Your task
Only the pictures are dropped. Restate each line below word for word.

Material provided
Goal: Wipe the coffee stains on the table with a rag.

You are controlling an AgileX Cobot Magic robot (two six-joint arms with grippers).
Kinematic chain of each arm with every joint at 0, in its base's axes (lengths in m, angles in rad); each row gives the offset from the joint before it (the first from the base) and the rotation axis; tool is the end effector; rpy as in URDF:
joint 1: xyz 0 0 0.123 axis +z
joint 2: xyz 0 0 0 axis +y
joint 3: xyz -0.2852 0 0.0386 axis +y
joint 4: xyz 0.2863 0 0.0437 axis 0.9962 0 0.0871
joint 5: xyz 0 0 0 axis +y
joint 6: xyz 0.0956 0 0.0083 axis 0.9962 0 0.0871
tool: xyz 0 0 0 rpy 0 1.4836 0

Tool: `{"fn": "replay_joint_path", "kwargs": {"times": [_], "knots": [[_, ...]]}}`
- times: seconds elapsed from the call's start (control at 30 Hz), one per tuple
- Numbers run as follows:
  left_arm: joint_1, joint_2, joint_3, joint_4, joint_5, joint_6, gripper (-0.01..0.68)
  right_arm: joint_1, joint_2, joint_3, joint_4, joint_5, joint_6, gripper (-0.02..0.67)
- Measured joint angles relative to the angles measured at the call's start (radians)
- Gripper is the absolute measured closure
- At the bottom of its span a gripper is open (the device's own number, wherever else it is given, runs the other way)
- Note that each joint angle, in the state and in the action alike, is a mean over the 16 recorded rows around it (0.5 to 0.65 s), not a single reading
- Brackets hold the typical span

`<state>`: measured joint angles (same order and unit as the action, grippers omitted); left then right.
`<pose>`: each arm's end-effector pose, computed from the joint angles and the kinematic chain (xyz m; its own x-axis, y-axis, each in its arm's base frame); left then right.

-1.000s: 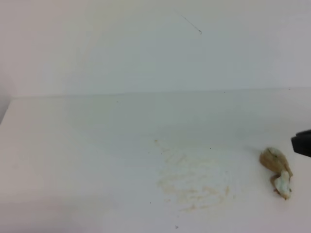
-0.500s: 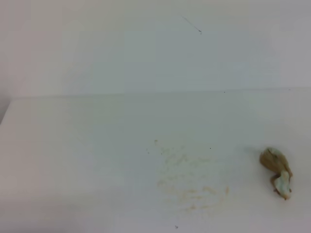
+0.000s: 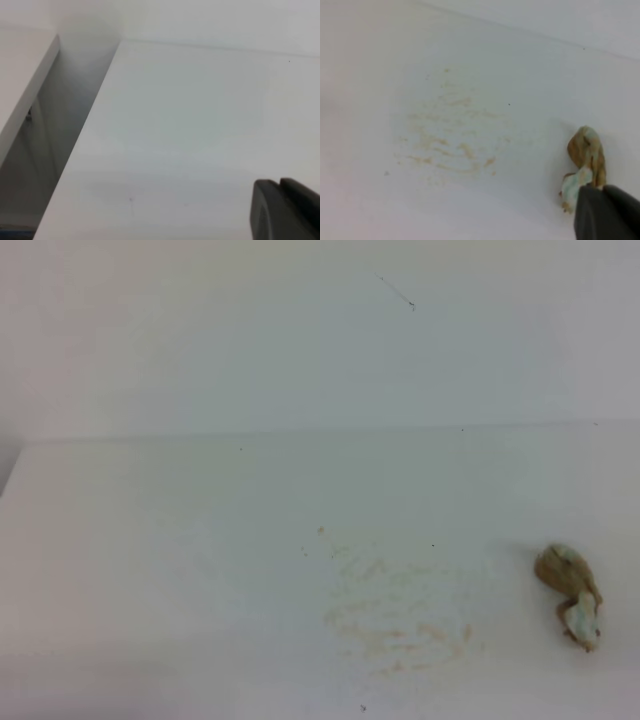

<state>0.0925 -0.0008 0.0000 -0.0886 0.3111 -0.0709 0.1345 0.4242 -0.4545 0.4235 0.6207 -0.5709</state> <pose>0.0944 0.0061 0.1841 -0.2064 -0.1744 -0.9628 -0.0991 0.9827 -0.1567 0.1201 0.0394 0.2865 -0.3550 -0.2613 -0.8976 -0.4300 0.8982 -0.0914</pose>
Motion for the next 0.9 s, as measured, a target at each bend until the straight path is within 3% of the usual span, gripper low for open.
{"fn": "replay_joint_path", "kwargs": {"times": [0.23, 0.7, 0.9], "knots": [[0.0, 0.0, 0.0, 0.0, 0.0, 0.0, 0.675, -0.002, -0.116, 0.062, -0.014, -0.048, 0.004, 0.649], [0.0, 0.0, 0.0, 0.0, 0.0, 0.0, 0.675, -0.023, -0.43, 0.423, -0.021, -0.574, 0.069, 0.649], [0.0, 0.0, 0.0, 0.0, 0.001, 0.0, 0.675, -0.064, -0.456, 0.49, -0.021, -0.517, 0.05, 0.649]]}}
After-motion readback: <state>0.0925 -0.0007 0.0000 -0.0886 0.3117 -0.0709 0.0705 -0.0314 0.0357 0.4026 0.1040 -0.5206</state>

Solution to this problem
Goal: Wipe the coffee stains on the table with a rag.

You are controlling an AgileX Cobot Magic robot (two six-joint arms with grippers).
Kinematic chain of each arm with every joint at 0, in its base's axes (lengths in m, angles in rad); each row gives the offset from the joint before it (the first from the base) and the rotation axis; tool is the end effector; rpy as in URDF:
joint 1: xyz 0 0 0.123 axis +z
joint 2: xyz 0 0 0 axis +y
joint 3: xyz -0.2852 0 0.0386 axis +y
joint 4: xyz 0.2863 0 0.0437 axis 0.9962 0 0.0871
joint 5: xyz 0 0 0 axis +y
joint 6: xyz 0.0956 0 0.0083 axis 0.9962 0 0.0871
tool: xyz 0 0 0 rpy 0 1.4836 0

Tool: `{"fn": "replay_joint_path", "kwargs": {"times": [_], "knots": [[_, ...]]}}`
- times: seconds elapsed from the call's start (control at 30 Hz), one per tuple
- Numbers run as follows:
  left_arm: joint_1, joint_2, joint_3, joint_4, joint_5, joint_6, gripper (-0.01..0.68)
  right_arm: joint_1, joint_2, joint_3, joint_4, joint_5, joint_6, gripper (-0.02..0.67)
- Measured joint angles relative to the angles measured at the call's start (radians)
- Gripper is the absolute measured closure
- At the bottom of its span a gripper is open (the device's own number, wherever else it is given, runs the other way)
- Note that each joint angle, in the state and in the action alike, is a mean over the 16 recorded rows around it (0.5 to 0.65 s), not a single reading
- Brackets hold the typical span

`<state>`: measured joint angles (same order and unit as the action, grippers omitted); left then right.
`<pose>`: each arm's end-effector pose, computed from the joint angles and the kinematic chain (xyz m; its own x-axis, y-axis, each in its arm's base frame); left then right.

-1.000s: 
-0.500s: 
+0.000s: 

<state>0.0925 -0.0008 0.0000 -0.0886 0.3111 -0.0709 0.1345 0.4242 -0.4545 0.4235 0.6207 -0.5709</state> <pose>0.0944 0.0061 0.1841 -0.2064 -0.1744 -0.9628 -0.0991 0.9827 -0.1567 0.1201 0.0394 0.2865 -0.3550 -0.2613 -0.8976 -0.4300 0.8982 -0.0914</pose>
Motion for the next 0.9 s, as measured, a target at each bend until the straight path is within 3% of the usual span, gripper low for open.
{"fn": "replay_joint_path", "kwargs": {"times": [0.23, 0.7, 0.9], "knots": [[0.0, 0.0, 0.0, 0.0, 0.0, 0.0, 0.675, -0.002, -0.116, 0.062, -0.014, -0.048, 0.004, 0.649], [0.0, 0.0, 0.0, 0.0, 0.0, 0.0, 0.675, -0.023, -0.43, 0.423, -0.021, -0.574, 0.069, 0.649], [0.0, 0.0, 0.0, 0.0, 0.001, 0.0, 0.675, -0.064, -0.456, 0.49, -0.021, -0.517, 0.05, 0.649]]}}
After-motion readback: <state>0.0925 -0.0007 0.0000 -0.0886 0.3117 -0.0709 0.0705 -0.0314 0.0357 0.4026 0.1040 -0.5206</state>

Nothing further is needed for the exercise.